Brief:
When the string "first" is part of a line below, that line should be copied.

%%

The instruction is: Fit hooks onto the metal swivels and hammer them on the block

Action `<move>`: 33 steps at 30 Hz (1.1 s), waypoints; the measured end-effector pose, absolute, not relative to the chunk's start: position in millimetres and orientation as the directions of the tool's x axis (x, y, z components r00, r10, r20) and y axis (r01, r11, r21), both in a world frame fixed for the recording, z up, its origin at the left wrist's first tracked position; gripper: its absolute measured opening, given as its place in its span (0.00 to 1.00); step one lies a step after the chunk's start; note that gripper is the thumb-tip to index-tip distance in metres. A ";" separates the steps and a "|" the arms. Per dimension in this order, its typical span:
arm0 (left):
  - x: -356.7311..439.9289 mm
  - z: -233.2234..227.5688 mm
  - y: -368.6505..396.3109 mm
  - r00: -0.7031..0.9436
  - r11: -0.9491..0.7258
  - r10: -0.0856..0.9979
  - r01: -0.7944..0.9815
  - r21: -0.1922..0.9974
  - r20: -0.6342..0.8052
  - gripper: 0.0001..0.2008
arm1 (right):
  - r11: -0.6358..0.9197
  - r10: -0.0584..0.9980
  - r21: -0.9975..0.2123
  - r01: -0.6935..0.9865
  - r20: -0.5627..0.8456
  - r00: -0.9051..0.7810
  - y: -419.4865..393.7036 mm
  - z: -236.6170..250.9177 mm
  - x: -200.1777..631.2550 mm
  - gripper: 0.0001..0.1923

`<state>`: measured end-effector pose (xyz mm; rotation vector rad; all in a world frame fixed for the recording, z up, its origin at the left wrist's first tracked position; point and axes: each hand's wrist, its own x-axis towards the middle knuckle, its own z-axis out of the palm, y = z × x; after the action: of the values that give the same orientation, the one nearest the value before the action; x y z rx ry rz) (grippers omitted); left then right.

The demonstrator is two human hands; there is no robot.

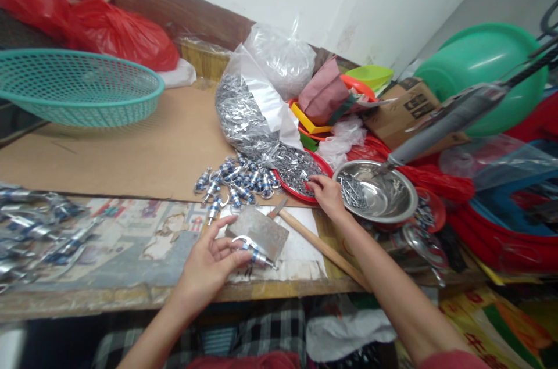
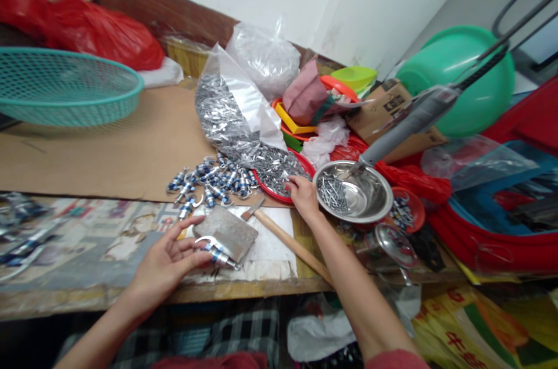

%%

Output of the exercise:
Action `<move>`: 33 steps at 30 Hz (1.1 s), waypoints; the measured end-effector pose, absolute, not relative to the chunk's start: position in millimetres and orientation as the directions of the tool's x axis (x, y, z components r00, r10, r20) and y axis (r01, r11, r21), both in a world frame fixed for the recording, z up, its origin at the left wrist's first tracked position; gripper: its absolute measured opening, given as its place in its span (0.00 to 1.00); step one lies a step after the chunk's start; note that gripper is the thumb-tip to index-tip distance in metres. A ";" separates the steps and a "|" the arms. Per dimension in this order, its typical span:
`<state>`: measured end-effector pose (xyz mm; rotation vector rad; all in a world frame fixed for the recording, z up, its origin at the left wrist's first tracked position; point and axes: each hand's wrist, its own x-axis towards the middle knuckle, its own z-axis out of the palm, y = z × x; after the action: of the values that give the same orientation, the one nearest the value before the action; x y z rx ry rz) (grippers omitted); left then right.

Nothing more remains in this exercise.